● **EXERCISE DETAILS**:
Only the pictures are dropped. Restate each line below word for word.

-- Opening Marker --

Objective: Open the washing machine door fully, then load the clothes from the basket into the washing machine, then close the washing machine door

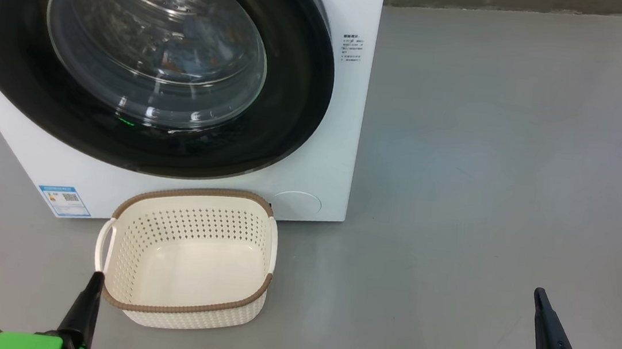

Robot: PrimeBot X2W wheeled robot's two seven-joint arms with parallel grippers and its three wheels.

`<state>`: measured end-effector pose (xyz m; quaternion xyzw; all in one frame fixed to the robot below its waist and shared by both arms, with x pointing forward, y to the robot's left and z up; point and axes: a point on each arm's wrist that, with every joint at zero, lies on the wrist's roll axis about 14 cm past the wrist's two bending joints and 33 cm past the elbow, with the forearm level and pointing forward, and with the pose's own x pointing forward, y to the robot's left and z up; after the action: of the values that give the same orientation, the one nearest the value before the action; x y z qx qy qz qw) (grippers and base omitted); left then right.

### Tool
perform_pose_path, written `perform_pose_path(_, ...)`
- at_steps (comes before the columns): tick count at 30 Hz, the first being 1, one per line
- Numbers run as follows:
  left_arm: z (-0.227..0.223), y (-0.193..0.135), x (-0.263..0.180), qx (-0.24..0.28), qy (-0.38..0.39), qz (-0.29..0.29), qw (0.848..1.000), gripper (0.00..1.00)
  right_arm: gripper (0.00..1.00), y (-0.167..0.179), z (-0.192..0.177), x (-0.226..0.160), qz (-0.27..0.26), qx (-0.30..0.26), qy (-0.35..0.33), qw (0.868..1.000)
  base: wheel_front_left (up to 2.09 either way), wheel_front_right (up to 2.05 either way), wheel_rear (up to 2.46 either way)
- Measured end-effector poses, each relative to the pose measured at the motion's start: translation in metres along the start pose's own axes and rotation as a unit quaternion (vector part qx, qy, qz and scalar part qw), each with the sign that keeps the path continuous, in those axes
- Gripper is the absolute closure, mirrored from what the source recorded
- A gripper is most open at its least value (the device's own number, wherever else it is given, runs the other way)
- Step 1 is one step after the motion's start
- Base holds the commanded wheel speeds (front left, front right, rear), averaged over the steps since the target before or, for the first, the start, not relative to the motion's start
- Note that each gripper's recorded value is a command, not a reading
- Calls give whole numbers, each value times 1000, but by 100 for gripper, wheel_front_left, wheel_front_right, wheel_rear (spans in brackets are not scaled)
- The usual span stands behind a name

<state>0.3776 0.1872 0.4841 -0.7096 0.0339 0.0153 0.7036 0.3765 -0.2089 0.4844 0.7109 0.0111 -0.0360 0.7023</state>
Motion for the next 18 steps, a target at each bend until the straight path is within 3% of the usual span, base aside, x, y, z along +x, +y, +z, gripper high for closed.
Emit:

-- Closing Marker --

● **SOLUTION FOR THIS PROBLEM**:
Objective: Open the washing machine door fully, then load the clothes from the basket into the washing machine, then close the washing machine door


Robot: PrimeBot X2W wheeled robot's two seven-joint arms with parallel grippers and its three wheels.

`<state>`: measured end-effector pose (xyz m; quaternion xyzw; all in one frame fixed to the robot below its waist and shared by both arms, with x pointing forward, y to the robot's left and z up; point and axes: a point on each arm's wrist that, with every joint at zero, lies on the wrist's roll axis about 14 cm past the wrist's two bending joints and 33 cm past the elbow, with the forearm level and pointing forward, and with the pose's own x pointing forward, y to the robot's left and z up; after the action: of the values that give the same orientation, the one nearest the value before the action; x y z qx qy qz qw) (grippers and base omitted); left then right.

### Tool
perform_pose_path, written `perform_pose_path(_, ...)`
- at_steps (comes before the columns): tick count at 30 Hz, the first being 1, one per line
- Numbers run as follows:
  left_arm: z (-0.227..0.223), y (-0.193..0.135), x (-0.263..0.180), qx (-0.24..0.28), qy (-0.38..0.39), qz (-0.29..0.29), qw (0.848..1.000), gripper (0.00..1.00)
  right_arm: gripper (0.00..1.00), y (-0.167..0.179), z (-0.192..0.177), x (-0.226..0.160), qz (-0.27..0.26), qx (-0.30..0.26), qy (-0.35..0.33), qw (0.868..1.000)
  base: wheel_front_left (up to 2.09 either way), wheel_front_right (up to 2.05 either way), wheel_rear (up to 2.46 either way)
- Measured end-effector poses, each relative to the pose measured at the motion's start: translation in metres along the start pose's own axes and rotation as a unit quaternion (vector part qx, qy, qz and scalar part qw), each with the sign that keeps the path continuous, in those axes
- Gripper is the absolute closure, mirrored from what the source recorded
- A gripper is most open at its least value (the device's own number, wherever else it is given, runs the other way)
- Step 1 is one step after the motion's start
- Base holds the commanded wheel speeds (front left, front right, rear), averaged over the steps since the target before or, for the first, the start, not relative to the motion's start
- Note that each gripper's recorded value is a command, not a reading
- Calls give whole numbers, each value times 1000, but by 100 for gripper, wheel_front_left, wheel_front_right, wheel_rear (spans in brackets are not scaled)
- The usual span stands behind a name

<state>0.3776 0.1872 0.4841 -0.7096 0.0339 0.0153 0.7036 0.3765 -0.2089 0.4844 0.7109 0.0111 -0.0360 0.7023</state>
Motion for the next 18 steps, a target at each bend until the straight path is within 3% of the usual span, base aside, x, y, z along +x, +y, +z, gripper high for closed.
Emit:

Thus the exercise is complete.